▸ **Activity**:
From the very first line of the records through the line that contains "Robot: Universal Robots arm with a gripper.", repeat everything exactly except the pictures, and add nothing.

▸ **Given records**:

━━━━

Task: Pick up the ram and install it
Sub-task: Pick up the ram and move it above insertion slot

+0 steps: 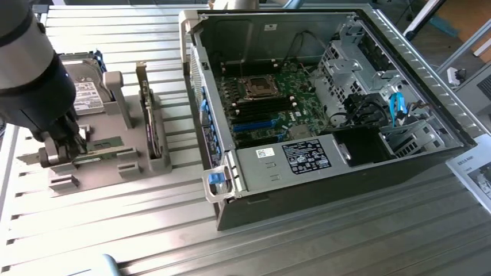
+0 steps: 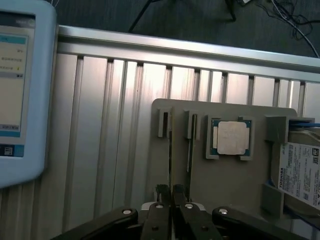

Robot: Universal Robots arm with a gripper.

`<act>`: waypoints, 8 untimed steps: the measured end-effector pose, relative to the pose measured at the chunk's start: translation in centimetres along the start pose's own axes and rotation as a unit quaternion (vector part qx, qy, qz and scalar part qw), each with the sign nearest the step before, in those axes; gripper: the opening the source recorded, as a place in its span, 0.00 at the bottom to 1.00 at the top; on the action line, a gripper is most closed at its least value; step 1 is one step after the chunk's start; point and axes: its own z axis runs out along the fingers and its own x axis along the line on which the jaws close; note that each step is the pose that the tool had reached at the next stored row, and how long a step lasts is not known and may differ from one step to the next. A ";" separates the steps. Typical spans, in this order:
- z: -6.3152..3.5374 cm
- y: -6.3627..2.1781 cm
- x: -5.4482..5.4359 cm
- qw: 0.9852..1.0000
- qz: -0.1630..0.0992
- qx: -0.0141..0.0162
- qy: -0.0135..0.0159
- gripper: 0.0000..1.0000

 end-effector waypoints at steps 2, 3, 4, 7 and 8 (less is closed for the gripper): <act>-1.10 0.05 -0.1 1.000 0.000 0.000 0.000 0.14; -1.70 0.07 -0.1 1.000 0.000 0.000 0.000 0.14; -2.23 0.09 -0.2 1.000 0.000 0.000 0.000 0.14; -3.95 0.17 -0.3 1.000 0.000 0.000 0.000 0.14; -4.39 0.18 -0.3 1.000 0.000 0.000 0.000 0.14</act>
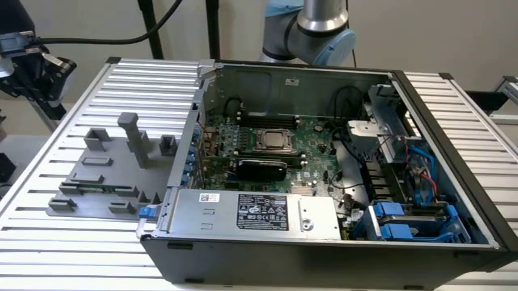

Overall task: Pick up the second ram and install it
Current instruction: 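Pick up the second ram and move it above second insertion slot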

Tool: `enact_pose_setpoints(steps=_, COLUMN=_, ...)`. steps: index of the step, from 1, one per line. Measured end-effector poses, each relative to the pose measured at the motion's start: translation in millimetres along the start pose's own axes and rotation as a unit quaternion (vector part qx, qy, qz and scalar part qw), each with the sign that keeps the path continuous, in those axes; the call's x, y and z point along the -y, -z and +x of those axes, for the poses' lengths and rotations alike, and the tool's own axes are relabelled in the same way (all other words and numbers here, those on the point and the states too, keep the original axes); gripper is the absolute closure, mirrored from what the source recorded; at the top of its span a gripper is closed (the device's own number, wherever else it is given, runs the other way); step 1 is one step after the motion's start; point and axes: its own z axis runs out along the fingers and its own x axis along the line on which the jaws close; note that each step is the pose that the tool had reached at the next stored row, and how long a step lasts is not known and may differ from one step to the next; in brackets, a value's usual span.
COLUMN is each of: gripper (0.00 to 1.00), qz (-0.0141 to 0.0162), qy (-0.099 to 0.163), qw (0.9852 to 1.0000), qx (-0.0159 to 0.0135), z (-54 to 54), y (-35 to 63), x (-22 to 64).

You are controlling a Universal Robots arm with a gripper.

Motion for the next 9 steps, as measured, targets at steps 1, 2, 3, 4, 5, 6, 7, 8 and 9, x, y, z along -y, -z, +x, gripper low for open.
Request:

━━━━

▸ **Answer section**:
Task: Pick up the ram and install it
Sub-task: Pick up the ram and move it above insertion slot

+0 steps: 
+0 steps: 

Robot: Universal Robots arm with a gripper.

As written, the answer is complete.